Tatar Sefa, Kan Hasan, Sahin Ahmet Taha, Sertdemir Ahmet Lutfu, İcli Abdullah, Akilli Hakan
Department of Cardiology, Necmettin Erbakan University, Meram Faculty of Medicine, Meram, Konya, Turkey.
Acta Cardiol Sin. 2025 Mar;41(2):210-218. doi: 10.6515/ACS.202503_41(2).20241023A.
Inflammation and malnutrition have negative effects on heart failure. The Naples Prognostic Score (NPS) is a new scoring system that incorporates these two parameters.
Our aim was to investigate the relationship between the NPS and long-term mortality in patients with advanced-stage heart failure.
The study included 148 patients with advanced-stage heart failure. The patients were divided into two groups: those who died, and those who survived. Demographic, clinical, and laboratory characteristics of the groups were compared. The impact of NPS on mortality was examined.

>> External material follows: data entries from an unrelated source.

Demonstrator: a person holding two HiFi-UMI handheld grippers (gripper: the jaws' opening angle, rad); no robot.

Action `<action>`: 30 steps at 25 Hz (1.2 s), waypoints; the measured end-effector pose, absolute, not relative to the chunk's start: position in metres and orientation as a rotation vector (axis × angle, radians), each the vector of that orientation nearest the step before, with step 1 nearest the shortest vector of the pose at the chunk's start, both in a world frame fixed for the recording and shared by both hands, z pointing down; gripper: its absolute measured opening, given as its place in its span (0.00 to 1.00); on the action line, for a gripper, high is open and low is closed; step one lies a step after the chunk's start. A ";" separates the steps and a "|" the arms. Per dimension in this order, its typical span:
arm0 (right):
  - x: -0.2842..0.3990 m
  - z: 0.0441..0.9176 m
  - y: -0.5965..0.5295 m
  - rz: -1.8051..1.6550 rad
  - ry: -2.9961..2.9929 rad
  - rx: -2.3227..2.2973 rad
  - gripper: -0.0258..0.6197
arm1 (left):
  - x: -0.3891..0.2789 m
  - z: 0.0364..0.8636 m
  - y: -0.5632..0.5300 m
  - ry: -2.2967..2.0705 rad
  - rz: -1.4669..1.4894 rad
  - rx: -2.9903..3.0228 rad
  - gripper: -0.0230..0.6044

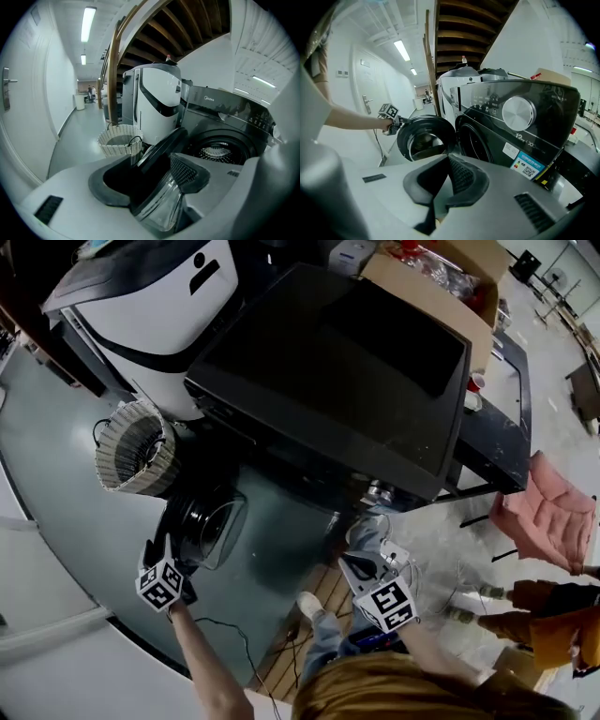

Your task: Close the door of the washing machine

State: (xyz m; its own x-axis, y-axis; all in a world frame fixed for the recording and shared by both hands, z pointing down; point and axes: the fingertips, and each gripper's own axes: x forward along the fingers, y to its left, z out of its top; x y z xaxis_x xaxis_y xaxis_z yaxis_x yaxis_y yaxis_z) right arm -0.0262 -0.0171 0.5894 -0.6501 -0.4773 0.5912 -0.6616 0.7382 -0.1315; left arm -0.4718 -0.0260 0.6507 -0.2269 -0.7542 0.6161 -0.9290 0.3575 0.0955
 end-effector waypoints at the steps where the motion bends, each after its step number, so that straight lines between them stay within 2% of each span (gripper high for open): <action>1: -0.025 0.588 -0.016 0.467 -2.405 0.862 0.06 | -0.470 0.651 -0.026 -2.044 0.396 1.457 0.48; 15: 0.022 0.575 -0.011 0.501 -2.415 0.949 0.06 | -0.431 0.652 -0.011 -2.023 0.459 1.438 0.47; 25: 0.035 0.563 -0.017 0.502 -2.450 1.008 0.06 | -0.401 0.661 -0.003 -1.950 0.726 1.500 0.44; 30: 0.042 0.556 -0.014 0.499 -2.453 1.041 0.06 | -0.392 0.661 -0.002 -1.920 0.727 1.515 0.42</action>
State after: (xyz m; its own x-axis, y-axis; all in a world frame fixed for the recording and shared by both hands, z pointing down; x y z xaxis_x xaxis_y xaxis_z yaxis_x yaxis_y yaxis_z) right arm 0.0416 -0.0142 0.5560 -0.6273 -0.5861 0.5128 -0.7398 0.6541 -0.1574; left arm -0.3920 -0.0024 0.6611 -0.1851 -0.6594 0.7286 -0.9766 0.2059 -0.0618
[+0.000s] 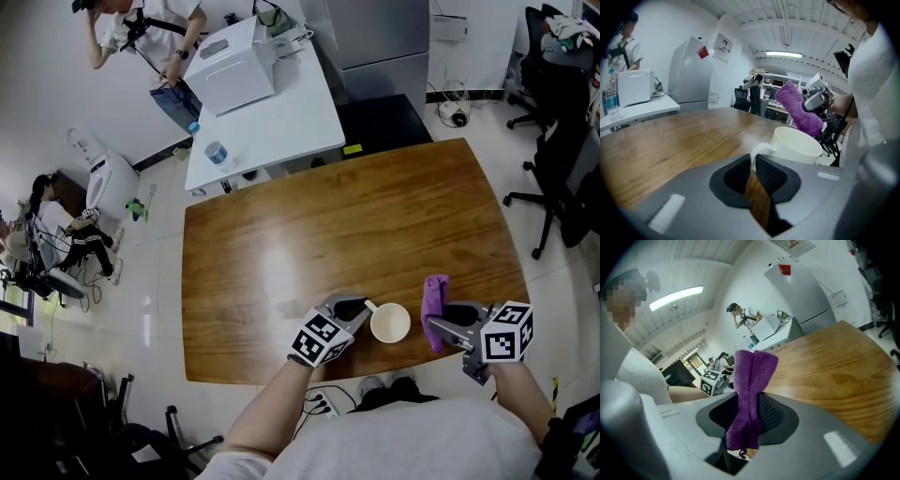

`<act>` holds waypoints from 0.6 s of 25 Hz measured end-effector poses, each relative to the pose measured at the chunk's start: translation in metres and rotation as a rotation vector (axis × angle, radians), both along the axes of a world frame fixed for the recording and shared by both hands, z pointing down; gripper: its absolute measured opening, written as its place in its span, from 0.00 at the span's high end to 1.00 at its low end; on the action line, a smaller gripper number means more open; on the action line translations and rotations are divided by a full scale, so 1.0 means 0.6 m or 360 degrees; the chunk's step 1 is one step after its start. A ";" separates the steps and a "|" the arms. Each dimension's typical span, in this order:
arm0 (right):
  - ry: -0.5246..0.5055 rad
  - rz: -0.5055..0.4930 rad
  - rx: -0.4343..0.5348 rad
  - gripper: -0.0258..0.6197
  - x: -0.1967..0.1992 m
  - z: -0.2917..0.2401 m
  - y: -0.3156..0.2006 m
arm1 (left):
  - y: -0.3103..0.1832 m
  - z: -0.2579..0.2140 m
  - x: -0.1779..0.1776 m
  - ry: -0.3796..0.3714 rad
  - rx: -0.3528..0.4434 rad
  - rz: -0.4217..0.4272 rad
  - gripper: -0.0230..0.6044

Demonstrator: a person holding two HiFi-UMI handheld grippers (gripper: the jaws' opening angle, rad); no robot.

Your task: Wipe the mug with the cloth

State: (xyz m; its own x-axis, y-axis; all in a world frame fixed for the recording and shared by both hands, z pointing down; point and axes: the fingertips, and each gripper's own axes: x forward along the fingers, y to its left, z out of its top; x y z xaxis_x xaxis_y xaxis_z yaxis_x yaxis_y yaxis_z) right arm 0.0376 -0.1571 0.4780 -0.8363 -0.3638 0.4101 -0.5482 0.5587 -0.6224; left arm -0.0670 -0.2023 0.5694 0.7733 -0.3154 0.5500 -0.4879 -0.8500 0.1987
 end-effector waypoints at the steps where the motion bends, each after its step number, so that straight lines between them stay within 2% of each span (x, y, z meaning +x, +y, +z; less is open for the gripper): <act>1: 0.0005 -0.0008 -0.0001 0.77 -0.001 0.002 -0.003 | 0.000 0.000 0.000 0.0002 -0.0002 -0.0001 0.91; 15: -0.0007 -0.0162 0.0042 0.77 -0.048 0.021 -0.106 | -0.006 0.002 0.001 0.0053 -0.0043 -0.0043 0.91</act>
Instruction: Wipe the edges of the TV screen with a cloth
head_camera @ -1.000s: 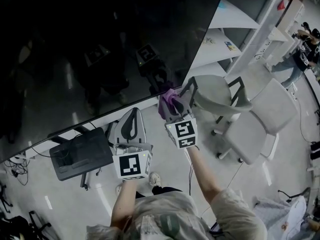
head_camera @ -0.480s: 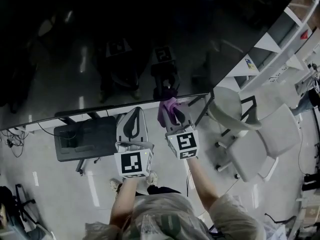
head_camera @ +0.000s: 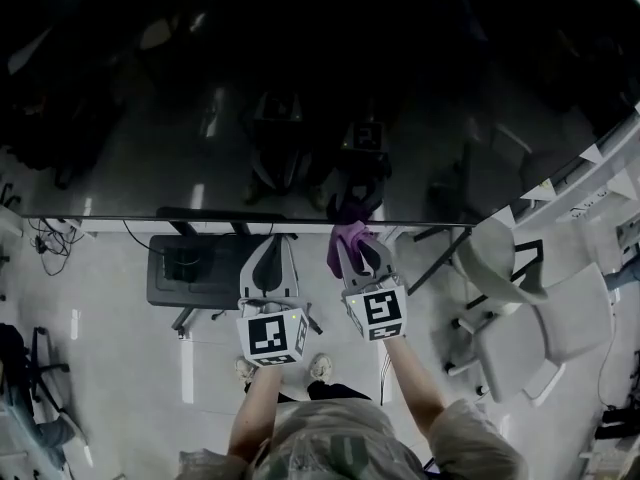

The patients were further classified into three groups according to NPS. The patients with NPS 3 had a higher mortality rate compared to those with NPS 1 and NPS 2 (died vs. survived respectively, NPS 3: 75% vs. 25%, NPS 1: 31.1% vs. 68.9%, NPS 2: 48.9% vs. 51.1%, p < 0.001). In multivariate regression analysis, NPS 3 was found to be an independent predictor [odds ratio: 0.13, 95% confidence interval (CI): 0.051-0.333; p = 0.0001]. Receiver operating characteristic analysis revealed that NPS had a sensitivity of 82% and specificity of 53% for mortality, with an area under curve of 0.699 (95% CI: 0.614-0.784, p = 0.0001). Kaplan-Meier survival analysis demonstrated a higher mortality rate in those with a high NPS (long-rank: 5.29, p = 0.021). In patients with advanced-stage heart failure, NPS may be considered a determinant of long-term mortality.
This study demonstrated an association between NPS and long-term mortality in patients with advanced-stage heart failure. NPS, indicating inflammation and nutritional status, can be utilized as a long-term prognostic indicator in patients with advanced-stage heart failure.
炎症和营养不良对心力衰竭有负面影响。那不勒斯预后评分(NPS)是一种纳入了这两个参数的新评分系统。
我们的目的是研究NPS与晚期心力衰竭患者长期死亡率之间的关系。
该研究纳入了148例晚期心力衰竭患者。患者被分为两组:死亡组和存活组。比较两组的人口统计学、临床和实验室特征。研究NPS对死亡率的影响。
根据NPS将患者进一步分为三组。与NPS 1和NPS 2的患者相比,NPS 3的患者死亡率更高(分别为死亡与存活,NPS 3:75%对25%,NPS 1:31.1%对68.9%,NPS 2:48.9%对51.1%,p<0.001)。在多因素回归分析中,发现NPS 3是一个独立预测因素[比值比:0.13,95%置信区间(CI):0.051 - 0.333;p = 0.0001]。受试者工作特征分析显示,NPS对死亡率的敏感性为82%,特异性为53%,曲线下面积为0.699(95%CI:0.614 - 0.784,p = 0.0001)。Kaplan-Meier生存分析表明,NPS高的患者死亡率更高(对数秩:5.29,p = 0.021)。在晚期心力衰竭患者中,NPS可被视为长期死亡率的一个决定因素。
本研究证明了NPS与晚期心力衰竭患者长期死亡率之间的关联。NPS表明炎症和营养状况,可作为晚期心力衰竭患者的长期预后指标。